The various high-resolution optical imaging modalities are compared in Table 1. While PAM is sensitive to optical absorption, it is insensitive to optical scattering or fluorescence.2 The various modalities complement each other in both penetration and contrast; they will therefore coexist. In light of its appealing capabilities, PAM is expected to become commercially available and widely used in biomedical research and clinical practice.
Table 1.
Comparison of high-resolution optical imaging modalities.
| Modality | Penetration | Primary contrast |
|---|---|---|
| Confocal microscopy | ∼0.5 mm | Scattering, fluorescence |
| Two-photon microscopy | ∼0.5 mm | Fluorescence |
| Optical coherence tomography | ∼1 mm | Scattering, polarization |
| Photoacoustic microscopy | Up to 30 mm, scalable | Absorption |
Melanoma detection using photoacoustic microscopy
Prediction 2: Melanoma detection will become a high impact application of photoacoustic microscopy.

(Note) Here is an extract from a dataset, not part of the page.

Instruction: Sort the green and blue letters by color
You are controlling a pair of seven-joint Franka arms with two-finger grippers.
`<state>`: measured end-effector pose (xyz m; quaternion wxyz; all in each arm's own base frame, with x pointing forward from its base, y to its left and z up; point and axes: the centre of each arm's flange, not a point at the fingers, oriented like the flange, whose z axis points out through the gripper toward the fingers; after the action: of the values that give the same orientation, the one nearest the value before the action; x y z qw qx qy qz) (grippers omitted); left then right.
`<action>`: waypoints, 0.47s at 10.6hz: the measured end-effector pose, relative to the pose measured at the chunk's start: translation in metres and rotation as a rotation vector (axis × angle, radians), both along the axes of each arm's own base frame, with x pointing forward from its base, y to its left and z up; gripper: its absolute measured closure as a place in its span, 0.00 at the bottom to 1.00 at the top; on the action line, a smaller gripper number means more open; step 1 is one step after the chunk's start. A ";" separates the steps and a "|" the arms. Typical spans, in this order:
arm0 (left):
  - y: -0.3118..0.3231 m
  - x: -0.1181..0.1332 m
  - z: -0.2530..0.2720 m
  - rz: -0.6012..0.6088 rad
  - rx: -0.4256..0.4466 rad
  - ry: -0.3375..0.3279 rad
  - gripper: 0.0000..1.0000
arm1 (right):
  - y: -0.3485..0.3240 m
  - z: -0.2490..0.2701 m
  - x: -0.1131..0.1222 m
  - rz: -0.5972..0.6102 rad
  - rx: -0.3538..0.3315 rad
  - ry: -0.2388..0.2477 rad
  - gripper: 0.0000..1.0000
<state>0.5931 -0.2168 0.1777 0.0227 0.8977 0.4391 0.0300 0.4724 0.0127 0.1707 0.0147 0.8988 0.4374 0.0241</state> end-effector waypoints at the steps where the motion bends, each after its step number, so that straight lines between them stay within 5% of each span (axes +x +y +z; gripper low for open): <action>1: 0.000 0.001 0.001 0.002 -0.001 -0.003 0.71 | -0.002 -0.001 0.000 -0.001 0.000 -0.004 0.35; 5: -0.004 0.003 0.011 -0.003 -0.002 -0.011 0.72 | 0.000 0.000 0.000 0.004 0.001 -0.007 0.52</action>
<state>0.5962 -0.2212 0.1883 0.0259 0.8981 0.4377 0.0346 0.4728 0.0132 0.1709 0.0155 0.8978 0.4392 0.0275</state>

While melanoma is the most deadly form of skin cancer, it is curable if detected early. The diagnosis of melanoma is often based on its appearance. Abnormally appearing skin lesions are resected for biopsy. Because visual inspection is inaccurate and biopsy is invasive, an accurate noninvasive method of melanoma detection is desirable.

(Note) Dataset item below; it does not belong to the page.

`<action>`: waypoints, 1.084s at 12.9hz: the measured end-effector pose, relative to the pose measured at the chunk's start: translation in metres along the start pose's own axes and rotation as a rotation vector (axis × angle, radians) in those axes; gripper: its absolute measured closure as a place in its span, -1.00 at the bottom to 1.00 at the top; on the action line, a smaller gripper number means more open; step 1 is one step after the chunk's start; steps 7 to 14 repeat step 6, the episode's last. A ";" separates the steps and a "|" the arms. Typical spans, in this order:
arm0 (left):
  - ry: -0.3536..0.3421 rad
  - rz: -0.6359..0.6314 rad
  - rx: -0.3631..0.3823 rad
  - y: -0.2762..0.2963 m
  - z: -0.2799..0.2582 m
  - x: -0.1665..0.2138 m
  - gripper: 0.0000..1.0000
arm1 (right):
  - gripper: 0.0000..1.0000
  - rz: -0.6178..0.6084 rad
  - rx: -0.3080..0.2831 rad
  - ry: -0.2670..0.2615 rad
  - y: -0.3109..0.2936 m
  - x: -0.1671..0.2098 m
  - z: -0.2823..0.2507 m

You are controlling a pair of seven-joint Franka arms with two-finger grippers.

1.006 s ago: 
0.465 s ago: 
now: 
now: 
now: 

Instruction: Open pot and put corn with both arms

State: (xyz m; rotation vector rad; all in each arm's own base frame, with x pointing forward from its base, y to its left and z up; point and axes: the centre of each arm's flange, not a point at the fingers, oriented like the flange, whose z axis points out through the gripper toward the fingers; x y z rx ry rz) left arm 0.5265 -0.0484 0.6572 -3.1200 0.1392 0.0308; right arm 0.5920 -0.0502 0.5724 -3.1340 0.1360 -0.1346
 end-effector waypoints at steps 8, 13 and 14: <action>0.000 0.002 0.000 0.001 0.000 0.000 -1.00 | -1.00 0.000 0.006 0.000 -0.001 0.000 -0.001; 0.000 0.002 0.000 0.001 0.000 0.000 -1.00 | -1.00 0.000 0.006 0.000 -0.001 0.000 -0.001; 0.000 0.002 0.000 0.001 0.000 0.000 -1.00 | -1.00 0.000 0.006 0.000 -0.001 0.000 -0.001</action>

PAM can acquire (1) structural images measuring tumor burden and depth, (2) functional images of hemoglobin concentration measuring tumor angiogenesis—a hallmark of cancer, (3) functional images of hemoglobin oxygen saturation (SO2) measuring tumor hypoxia or hypermetabolism—another hallmark of cancer, and (4) images of melanin concentration measuring tumor pigmentation—a hallmark of melanotic melanoma, consisting of >90% of melanomas (note that even amelanotic melanoma contains a low concentration of melanin). An in vivo PAM image of a melanoma in a small animal is shown in Fig. 1. The depth of melanoma, also an important prognostic parameter, was measured by PAM. By contrast, other high-resolution optical microscopy technologies cannot provide the required penetration. Because of biological variability in most biological problems, a single biomarker is unlikely able to provide accurate diagnosis. However, the combination of four complementary measures can significantly enhance the likelihood of high accuracy. In addition, as Doppler photoacoustic microscopy matures, blood flow measurement can add more diagnostic information. Therefore, it is expected that the combined rich contrasts will provide the sensitivity and specificity needed for the early detection of melanoma.
Photoacoustic endoscopy
Prediction 3: Photoacoustic endoscopy will play a unique role in diagnosing gastrointestinal cancer.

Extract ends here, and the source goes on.